Mobile Aloha is a whole-body remote operation data collection system developed by Zipeng Fu, Tony Z. Zhao, and Chelsea Finn from Stanford University. link.
Based on Mobile Aloha, AgileX developed Cobot Magic, which can achieve the complete code of Mobile Aloha, with higher configurations and lower costs, and is equipped with larger-load robotic arms and high-computing power industrial computers. For more details about Cobot Magic please check the AgileX website.
Currently, AgileX has successfully completed the integration of Cobot Magic based on the Mobile Aloha source code project.
After setting up the Mobile Aloha software environment(metioned in last section), model training in the simulation environment and real environment can be achieved. The following is the data collection part of the simulation environment. The data is provided by the team of Zipeng Fu, Tony Z. Zhao, and Chelsea Finn team.You can find all scripted/human demo for simulated environments here. here
After downloading, copy it to the act-plus-plus/data directory. The directory structure is as follows:
act-plus-plus/data
├── sim_insertion_human
│ ├── sim_insertion_human-20240110T054847Z-001.zip
├── ...
├── sim_insertion_scripted
│ ├── sim_insertion_scripted-20240110T054854Z-001.zip
├── ...
├── sim_transfer_cube_human
│ ├── sim_transfer_cube_human-20240110T054900Z-001.zip
│ ├── ...
└── sim_transfer_cube_scripted
├── sim_transfer_cube_scripted-20240110T054901Z-001.zip
├── ...
Generate episodes and render the result graph. The terminal displays 10 episodes and 2 successful ones.
# 1 Run
python3 record_sim_episodes.py --task_name sim_transfer_cube_scripted --dataset_dir <data save dir> --num_episodes 50
# 2 Take sim_transfer_cube_scripted as an example
python3 record_sim_episodes.py --task_name sim_transfer_cube_scripted --dataset_dir data/sim_transfer_cube_scripted --num_episodes 10
# 2.1 Real-time rendering
python3 record_sim_episodes.py --task_name sim_transfer_cube_scripted --dataset_dir data/sim_transfer_cube_scripted --num_episodes 10 --onscreen_render
# 2.2 The output in the terminal shows
ube_scripted --num_episodes 10
episode_idx=0
Rollout out EE space scripted policy
episode_idx=0 Failed
Replaying joint commands
episode_idx=0 Failed
Saving: 0.9 secs
episode_idx=1
Rollout out EE space scripted policy
episode_idx=1 Successful, episode_return=57
Replaying joint commands
episode_idx=1 Successful, episode_return=59
Saving: 0.6 secs
...
Saved to data/sim_transfer_cube_scripted
Success: 2 / 10
The loaded image renders as follows:
Visualize simulation data.
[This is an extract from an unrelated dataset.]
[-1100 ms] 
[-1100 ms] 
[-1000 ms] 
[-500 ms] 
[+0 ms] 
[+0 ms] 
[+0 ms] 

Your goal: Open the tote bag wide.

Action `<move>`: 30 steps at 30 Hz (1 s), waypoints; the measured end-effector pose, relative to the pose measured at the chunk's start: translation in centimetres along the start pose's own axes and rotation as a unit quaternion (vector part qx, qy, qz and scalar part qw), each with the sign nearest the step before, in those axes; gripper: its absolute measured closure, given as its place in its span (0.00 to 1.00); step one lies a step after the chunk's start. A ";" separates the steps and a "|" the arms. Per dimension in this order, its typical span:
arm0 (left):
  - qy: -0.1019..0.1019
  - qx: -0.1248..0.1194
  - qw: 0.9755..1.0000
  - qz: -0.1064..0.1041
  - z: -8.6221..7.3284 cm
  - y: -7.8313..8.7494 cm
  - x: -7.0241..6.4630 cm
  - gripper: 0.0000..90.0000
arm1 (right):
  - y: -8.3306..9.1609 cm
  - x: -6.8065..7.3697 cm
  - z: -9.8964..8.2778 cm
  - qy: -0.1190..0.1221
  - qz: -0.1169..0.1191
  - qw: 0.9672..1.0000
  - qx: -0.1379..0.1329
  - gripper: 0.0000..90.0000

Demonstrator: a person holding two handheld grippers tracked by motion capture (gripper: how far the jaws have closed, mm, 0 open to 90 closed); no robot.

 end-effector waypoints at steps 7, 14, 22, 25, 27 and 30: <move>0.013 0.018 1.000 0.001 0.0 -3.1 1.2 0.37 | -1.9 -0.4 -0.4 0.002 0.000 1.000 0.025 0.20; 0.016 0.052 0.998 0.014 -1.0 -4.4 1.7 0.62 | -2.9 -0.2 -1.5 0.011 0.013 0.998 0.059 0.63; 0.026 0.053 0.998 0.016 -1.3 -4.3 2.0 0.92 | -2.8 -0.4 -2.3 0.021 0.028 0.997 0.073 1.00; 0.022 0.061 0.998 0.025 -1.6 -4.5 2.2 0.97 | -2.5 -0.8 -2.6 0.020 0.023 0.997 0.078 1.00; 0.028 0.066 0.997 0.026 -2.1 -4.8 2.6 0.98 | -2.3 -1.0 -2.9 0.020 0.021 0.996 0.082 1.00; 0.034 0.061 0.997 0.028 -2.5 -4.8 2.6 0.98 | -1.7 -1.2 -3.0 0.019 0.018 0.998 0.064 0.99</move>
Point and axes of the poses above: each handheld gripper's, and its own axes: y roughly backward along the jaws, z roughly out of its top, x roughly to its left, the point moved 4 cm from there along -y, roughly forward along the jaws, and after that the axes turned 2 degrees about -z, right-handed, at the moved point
The following figures show the images of episode0 and episode9 respectively.
The episode 0 screen in the data set is as follows, showing a case where the gripper fails to pick up.
The visualization of the data of episode 9 shows the successful case of grippering.
Print the data of each joint of the robotic arm in the simulation environment. Joint 0-13 is the data of 14 degrees of freedom of the robot arm and the gripper.
Simulated environments datasets must be downloaded (see Data Collection)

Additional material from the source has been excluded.